### WORK TO COMPLETE
Copying exactly, give the lines in the material below from the one with "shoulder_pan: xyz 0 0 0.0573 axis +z" to the one with "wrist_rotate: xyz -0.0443", ends included, and nothing besides.

### AVAILABLE DATA

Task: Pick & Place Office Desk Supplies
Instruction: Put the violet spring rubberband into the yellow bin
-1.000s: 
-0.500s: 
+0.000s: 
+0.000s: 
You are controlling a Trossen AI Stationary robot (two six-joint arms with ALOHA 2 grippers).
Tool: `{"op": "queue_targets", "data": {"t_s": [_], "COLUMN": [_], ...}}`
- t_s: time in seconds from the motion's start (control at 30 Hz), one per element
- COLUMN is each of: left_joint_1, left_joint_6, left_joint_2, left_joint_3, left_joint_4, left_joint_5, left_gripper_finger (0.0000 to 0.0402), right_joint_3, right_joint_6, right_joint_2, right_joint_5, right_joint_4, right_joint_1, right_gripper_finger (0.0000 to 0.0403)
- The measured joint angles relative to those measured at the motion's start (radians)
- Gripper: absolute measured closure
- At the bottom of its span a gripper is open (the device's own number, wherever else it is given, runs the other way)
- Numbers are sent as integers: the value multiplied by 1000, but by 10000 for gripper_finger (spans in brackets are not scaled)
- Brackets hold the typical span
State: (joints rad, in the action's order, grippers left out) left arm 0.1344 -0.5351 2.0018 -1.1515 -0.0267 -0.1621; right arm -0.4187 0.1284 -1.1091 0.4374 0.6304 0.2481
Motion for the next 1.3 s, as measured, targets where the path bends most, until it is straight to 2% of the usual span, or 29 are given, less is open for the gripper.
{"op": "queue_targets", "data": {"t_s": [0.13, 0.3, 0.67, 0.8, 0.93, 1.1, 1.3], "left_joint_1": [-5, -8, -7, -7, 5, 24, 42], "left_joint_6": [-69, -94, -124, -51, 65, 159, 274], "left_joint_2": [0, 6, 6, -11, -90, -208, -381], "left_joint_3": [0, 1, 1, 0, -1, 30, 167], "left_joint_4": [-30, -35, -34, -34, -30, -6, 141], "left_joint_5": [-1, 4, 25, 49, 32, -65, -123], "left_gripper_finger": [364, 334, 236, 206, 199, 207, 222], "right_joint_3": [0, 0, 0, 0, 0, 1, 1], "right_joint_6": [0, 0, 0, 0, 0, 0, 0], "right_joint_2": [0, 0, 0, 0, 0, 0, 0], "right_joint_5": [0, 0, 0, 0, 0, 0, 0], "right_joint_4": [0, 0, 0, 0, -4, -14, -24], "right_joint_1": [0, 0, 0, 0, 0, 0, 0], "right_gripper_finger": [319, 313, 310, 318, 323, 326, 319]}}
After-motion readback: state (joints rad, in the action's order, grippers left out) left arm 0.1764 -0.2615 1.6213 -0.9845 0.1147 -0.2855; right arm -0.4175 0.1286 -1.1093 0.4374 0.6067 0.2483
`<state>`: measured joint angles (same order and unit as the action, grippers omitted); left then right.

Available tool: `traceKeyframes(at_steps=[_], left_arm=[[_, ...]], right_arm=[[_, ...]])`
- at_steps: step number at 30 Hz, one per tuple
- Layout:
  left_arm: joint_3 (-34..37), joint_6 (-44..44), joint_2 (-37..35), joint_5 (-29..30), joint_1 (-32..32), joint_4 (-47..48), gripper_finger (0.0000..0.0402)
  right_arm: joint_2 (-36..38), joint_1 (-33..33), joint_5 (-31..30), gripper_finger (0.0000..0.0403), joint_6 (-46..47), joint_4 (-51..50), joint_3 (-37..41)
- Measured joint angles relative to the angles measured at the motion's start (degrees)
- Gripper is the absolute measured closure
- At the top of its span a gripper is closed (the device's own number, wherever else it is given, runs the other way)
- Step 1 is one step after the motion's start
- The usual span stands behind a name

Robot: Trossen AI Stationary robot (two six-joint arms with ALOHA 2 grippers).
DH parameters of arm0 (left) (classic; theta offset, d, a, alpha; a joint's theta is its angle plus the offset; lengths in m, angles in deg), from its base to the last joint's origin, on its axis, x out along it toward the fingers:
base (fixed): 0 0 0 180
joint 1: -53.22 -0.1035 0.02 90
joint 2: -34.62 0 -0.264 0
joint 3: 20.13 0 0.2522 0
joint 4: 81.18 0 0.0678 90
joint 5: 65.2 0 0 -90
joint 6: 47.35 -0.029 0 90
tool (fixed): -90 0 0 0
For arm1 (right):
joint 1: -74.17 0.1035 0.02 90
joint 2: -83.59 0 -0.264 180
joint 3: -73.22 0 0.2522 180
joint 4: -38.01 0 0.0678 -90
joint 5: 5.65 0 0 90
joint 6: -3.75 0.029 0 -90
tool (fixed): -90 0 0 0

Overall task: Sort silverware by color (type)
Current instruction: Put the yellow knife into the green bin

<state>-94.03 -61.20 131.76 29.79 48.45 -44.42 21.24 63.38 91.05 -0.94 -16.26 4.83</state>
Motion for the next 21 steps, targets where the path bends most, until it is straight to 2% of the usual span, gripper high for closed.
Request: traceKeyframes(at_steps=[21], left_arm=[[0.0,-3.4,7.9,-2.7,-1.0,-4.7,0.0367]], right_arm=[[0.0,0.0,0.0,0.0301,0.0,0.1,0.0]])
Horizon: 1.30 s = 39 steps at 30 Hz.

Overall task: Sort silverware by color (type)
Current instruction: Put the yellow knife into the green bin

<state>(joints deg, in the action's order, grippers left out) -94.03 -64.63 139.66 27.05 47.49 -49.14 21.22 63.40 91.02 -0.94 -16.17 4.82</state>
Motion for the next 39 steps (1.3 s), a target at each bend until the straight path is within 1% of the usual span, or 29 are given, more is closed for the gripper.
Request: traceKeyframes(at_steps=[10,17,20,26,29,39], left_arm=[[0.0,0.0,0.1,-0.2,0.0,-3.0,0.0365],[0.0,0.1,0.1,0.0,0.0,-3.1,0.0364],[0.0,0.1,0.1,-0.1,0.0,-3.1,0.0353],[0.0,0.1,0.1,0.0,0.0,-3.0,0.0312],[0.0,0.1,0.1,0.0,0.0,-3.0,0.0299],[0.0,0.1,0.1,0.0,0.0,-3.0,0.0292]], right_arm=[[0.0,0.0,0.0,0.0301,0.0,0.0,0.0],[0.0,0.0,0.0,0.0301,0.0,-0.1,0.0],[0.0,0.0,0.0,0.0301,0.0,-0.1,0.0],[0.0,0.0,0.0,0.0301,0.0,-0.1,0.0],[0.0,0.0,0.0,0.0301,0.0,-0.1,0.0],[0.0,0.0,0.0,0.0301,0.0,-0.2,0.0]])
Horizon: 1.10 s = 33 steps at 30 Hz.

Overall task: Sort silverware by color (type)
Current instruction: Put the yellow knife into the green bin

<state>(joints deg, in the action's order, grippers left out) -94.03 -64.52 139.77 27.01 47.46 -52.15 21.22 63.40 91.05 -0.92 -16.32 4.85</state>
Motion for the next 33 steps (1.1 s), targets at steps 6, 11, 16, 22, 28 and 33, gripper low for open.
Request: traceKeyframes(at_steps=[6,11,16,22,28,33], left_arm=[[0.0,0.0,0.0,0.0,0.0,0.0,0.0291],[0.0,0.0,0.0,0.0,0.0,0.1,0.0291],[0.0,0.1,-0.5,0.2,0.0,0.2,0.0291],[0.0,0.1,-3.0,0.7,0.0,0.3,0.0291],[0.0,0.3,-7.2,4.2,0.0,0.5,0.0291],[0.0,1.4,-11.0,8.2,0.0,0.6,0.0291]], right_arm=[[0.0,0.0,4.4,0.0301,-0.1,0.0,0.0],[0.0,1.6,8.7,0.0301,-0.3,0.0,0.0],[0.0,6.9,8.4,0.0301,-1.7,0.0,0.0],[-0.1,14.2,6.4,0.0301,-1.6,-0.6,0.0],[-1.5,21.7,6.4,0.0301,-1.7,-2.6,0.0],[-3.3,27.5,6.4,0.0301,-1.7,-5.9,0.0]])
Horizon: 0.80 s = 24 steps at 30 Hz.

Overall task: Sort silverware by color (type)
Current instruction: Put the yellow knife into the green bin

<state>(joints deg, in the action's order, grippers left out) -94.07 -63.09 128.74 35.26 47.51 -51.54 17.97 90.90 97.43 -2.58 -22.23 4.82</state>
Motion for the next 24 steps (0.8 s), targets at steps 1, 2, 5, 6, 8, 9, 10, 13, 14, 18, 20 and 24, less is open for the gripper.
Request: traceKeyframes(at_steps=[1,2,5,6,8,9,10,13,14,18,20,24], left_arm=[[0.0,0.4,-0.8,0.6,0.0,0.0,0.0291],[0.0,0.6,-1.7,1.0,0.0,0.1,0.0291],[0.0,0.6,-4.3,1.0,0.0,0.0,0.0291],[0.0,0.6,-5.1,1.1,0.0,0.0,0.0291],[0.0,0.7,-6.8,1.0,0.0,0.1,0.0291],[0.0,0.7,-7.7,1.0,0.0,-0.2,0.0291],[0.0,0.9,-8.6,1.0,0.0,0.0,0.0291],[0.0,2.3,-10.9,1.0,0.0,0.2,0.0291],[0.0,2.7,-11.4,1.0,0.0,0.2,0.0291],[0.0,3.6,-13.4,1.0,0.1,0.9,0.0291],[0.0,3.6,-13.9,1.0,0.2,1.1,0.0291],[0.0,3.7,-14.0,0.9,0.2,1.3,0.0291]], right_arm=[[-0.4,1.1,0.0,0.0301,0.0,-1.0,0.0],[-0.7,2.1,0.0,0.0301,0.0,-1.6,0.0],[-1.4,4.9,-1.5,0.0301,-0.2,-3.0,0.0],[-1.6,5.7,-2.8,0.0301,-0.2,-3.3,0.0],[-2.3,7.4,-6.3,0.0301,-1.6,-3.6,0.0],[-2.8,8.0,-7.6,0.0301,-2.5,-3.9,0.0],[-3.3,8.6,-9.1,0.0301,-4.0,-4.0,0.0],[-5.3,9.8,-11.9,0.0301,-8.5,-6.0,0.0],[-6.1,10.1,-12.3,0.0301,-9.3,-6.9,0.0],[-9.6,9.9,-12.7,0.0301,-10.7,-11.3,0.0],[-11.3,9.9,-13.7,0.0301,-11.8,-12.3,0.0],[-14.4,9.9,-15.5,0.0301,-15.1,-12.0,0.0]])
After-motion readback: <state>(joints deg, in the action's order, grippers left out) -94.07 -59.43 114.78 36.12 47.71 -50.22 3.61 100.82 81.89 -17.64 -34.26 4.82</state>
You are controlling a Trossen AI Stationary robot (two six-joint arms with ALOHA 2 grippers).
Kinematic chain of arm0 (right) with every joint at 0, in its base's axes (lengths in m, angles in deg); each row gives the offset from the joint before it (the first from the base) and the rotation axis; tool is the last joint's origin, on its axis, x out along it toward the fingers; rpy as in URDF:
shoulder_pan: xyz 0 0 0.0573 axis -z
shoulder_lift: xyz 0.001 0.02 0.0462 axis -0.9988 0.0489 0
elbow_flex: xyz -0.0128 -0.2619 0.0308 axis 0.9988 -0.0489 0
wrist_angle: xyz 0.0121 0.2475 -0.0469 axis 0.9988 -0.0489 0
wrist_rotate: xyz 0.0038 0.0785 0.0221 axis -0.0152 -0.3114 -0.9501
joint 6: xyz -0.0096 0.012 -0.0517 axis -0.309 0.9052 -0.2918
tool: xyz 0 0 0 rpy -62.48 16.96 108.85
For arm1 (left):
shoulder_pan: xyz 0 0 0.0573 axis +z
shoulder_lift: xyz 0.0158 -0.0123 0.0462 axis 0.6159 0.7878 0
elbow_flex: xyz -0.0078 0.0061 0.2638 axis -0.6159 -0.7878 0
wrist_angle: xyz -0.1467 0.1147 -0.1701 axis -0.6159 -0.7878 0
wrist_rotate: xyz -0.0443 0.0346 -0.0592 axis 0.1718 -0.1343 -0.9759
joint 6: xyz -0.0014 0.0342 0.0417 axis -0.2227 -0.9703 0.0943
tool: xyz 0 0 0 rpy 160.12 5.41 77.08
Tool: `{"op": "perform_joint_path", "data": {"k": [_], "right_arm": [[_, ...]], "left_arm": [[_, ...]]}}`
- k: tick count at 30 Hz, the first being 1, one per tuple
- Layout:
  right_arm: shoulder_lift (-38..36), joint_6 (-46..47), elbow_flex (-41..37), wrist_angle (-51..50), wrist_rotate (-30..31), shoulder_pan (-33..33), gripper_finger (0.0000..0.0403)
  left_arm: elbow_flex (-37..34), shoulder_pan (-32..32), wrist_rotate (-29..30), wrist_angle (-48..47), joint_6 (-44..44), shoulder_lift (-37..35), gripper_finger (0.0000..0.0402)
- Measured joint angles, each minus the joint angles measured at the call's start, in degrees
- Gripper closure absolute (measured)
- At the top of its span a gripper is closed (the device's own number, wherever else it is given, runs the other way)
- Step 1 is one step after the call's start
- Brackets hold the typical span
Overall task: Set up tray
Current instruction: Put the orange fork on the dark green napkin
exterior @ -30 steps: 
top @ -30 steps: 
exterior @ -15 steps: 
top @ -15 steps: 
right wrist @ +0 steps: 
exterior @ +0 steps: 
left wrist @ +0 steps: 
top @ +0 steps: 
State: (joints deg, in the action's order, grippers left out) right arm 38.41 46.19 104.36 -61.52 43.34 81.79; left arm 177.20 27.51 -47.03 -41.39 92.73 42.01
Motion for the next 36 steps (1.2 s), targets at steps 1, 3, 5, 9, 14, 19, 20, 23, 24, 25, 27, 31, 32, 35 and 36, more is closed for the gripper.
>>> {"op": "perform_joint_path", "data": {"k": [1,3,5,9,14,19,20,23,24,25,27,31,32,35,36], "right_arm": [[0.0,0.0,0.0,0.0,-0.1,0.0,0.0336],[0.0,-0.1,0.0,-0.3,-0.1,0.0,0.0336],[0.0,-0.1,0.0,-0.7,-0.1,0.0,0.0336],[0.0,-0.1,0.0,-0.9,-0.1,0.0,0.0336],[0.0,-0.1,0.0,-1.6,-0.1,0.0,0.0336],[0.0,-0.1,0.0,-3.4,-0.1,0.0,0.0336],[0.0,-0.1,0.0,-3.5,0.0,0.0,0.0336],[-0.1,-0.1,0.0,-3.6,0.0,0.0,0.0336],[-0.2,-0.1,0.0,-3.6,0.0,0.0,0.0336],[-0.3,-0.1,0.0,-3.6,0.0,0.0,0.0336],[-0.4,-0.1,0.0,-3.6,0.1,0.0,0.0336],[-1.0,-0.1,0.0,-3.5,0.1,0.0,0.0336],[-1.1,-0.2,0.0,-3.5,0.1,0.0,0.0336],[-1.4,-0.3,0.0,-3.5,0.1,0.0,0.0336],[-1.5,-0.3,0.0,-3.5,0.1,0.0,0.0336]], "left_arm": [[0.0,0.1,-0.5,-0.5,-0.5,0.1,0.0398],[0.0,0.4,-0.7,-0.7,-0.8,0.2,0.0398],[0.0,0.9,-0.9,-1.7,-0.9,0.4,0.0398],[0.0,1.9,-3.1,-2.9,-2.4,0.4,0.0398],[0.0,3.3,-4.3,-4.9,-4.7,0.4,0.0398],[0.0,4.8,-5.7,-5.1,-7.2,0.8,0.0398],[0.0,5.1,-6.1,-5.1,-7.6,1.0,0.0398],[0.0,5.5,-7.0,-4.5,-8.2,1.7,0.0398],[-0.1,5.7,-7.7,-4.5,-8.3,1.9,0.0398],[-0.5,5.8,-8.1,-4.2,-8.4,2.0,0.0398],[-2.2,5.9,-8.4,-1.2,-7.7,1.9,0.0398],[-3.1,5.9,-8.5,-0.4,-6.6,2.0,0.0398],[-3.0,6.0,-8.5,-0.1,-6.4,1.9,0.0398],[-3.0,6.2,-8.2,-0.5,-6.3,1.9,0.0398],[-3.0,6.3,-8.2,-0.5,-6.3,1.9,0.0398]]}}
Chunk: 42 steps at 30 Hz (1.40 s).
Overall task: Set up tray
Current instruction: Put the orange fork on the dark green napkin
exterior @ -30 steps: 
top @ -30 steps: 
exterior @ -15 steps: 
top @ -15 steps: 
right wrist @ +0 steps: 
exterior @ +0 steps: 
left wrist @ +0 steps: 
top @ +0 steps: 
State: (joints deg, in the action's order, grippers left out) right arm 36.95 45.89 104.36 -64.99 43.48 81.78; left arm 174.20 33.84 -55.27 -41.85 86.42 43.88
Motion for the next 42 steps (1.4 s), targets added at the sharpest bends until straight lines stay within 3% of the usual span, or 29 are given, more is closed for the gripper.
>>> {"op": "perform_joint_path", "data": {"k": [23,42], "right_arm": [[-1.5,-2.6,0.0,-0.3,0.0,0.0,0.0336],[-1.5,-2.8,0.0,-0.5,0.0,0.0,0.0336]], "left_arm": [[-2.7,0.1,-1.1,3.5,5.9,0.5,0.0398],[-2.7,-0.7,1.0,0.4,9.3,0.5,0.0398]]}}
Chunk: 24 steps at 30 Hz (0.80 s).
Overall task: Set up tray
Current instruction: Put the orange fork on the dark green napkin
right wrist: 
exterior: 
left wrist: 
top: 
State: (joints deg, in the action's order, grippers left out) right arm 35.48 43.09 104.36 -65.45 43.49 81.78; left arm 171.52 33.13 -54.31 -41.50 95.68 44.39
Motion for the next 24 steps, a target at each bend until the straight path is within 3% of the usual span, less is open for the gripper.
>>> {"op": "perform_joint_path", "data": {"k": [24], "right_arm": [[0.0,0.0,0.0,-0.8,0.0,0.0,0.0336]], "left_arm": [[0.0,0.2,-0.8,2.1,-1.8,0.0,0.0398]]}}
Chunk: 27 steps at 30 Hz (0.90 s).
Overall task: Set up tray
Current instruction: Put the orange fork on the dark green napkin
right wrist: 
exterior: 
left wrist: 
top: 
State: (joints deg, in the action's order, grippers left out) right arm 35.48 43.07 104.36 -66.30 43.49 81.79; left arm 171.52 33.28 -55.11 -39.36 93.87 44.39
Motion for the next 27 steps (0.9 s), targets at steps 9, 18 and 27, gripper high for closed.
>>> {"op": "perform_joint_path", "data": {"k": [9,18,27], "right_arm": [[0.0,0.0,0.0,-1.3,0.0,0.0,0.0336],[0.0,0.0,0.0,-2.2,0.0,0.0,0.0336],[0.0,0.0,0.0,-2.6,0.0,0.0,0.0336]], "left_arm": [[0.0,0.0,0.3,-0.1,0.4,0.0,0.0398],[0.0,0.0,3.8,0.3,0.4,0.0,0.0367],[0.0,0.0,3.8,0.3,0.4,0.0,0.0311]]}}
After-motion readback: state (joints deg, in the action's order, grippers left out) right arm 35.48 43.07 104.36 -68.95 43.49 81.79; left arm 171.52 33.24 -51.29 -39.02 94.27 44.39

### REPLY TO THE EXERCISE
shoulder_pan: xyz 0 0 0.0573 axis +z
shoulder_lift: xyz 0.0158 -0.0123 0.0462 axis 0.6159 0.7878 0
elbow_flex: xyz -0.0078 0.0061 0.2638 axis -0.6159 -0.7878 0
wrist_angle: xyz -0.1467 0.1147 -0.1701 axis -0.6159 -0.7878 0
wrist_rotate: xyz -0.0443 0.0346 -0.0592 axis 0.1718 -0.1343 -0.9759

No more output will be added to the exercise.